== Problem details ==
Whenever a line carries the word "list", pull it out of the entries.

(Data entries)
────

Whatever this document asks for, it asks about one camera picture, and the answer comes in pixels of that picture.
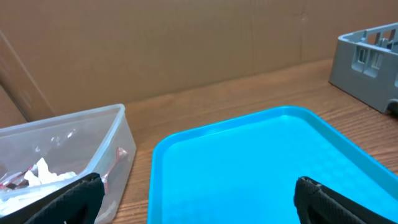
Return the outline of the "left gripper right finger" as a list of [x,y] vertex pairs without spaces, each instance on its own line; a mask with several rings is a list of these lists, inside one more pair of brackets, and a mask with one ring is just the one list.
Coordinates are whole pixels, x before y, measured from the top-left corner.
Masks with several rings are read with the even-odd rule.
[[294,205],[301,224],[396,224],[306,176],[296,181]]

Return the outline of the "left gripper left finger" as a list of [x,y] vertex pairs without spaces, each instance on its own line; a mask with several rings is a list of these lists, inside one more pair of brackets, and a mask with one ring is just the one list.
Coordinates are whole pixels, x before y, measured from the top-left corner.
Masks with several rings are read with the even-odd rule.
[[90,173],[1,218],[1,224],[94,224],[105,196],[98,173]]

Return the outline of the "white napkin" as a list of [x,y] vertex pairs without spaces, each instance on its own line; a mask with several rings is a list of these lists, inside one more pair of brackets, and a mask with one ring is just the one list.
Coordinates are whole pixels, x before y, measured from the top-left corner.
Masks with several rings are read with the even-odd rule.
[[[29,170],[25,174],[25,179],[29,181],[28,187],[35,187],[44,184],[51,184],[54,182],[59,182],[62,180],[71,179],[76,176],[76,173],[73,171],[65,172],[62,174],[56,174],[49,171],[49,167],[42,157],[35,165],[34,168]],[[15,197],[11,197],[9,199],[3,200],[1,199],[1,217],[6,216],[12,212],[16,212],[17,210],[25,207],[38,199],[52,193],[54,190],[58,190],[58,188],[52,188],[50,190],[41,190],[35,191],[32,193],[26,193],[22,195],[18,195]]]

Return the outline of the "red sauce packet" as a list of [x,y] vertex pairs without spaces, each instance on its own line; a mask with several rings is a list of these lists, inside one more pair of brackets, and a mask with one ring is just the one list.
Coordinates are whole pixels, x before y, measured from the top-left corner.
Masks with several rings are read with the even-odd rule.
[[129,155],[129,153],[128,153],[125,149],[123,149],[123,148],[121,148],[121,147],[118,147],[118,148],[116,149],[116,158],[115,158],[115,161],[113,162],[112,166],[105,172],[105,174],[101,176],[101,181],[102,181],[102,183],[103,183],[103,185],[104,185],[105,194],[108,194],[108,193],[109,193],[109,183],[108,183],[108,179],[109,179],[110,173],[111,173],[111,172],[114,170],[114,168],[119,164],[119,162],[120,162],[121,160],[123,160],[124,158],[126,158],[128,155]]

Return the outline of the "foil wrapper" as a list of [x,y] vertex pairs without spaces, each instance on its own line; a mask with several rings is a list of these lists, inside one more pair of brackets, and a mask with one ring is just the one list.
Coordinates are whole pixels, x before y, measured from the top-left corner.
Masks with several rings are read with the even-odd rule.
[[23,172],[10,173],[6,172],[1,175],[1,191],[8,192],[11,190],[23,189],[29,186],[29,181],[25,179],[25,174],[32,170],[34,166],[30,166]]

────

== Finished task ==
Return the outline of the "left gripper right finger" as a list of [x,y] vertex pairs without spaces, each instance on its own line; a mask with several rings is a list of these lists, inside one more pair of brackets, and a mask with one ring is just the one list.
Return the outline of the "left gripper left finger" as a list of [x,y] vertex pairs without spaces, each instance on its own line; a mask with several rings is a list of these lists, inside one more pair of brackets, and a mask with one ring is just the one list.
Return the outline of the "white napkin" as a list of [x,y] vertex pairs without spaces, each instance on its own line; a mask with several rings is a list of these lists, inside one more pair of brackets, and a mask with one ring is just the one list.
Return the outline of the "red sauce packet" as a list of [x,y] vertex pairs without spaces, each instance on its own line; a mask with several rings is a list of these lists, inside one more pair of brackets, and a mask with one ring is just the one list.
Return the outline of the "foil wrapper" as a list of [x,y] vertex pairs without spaces, each instance on its own line; a mask with several rings is a list of these lists, inside one more pair of brackets, and a mask with one ring is just the one list.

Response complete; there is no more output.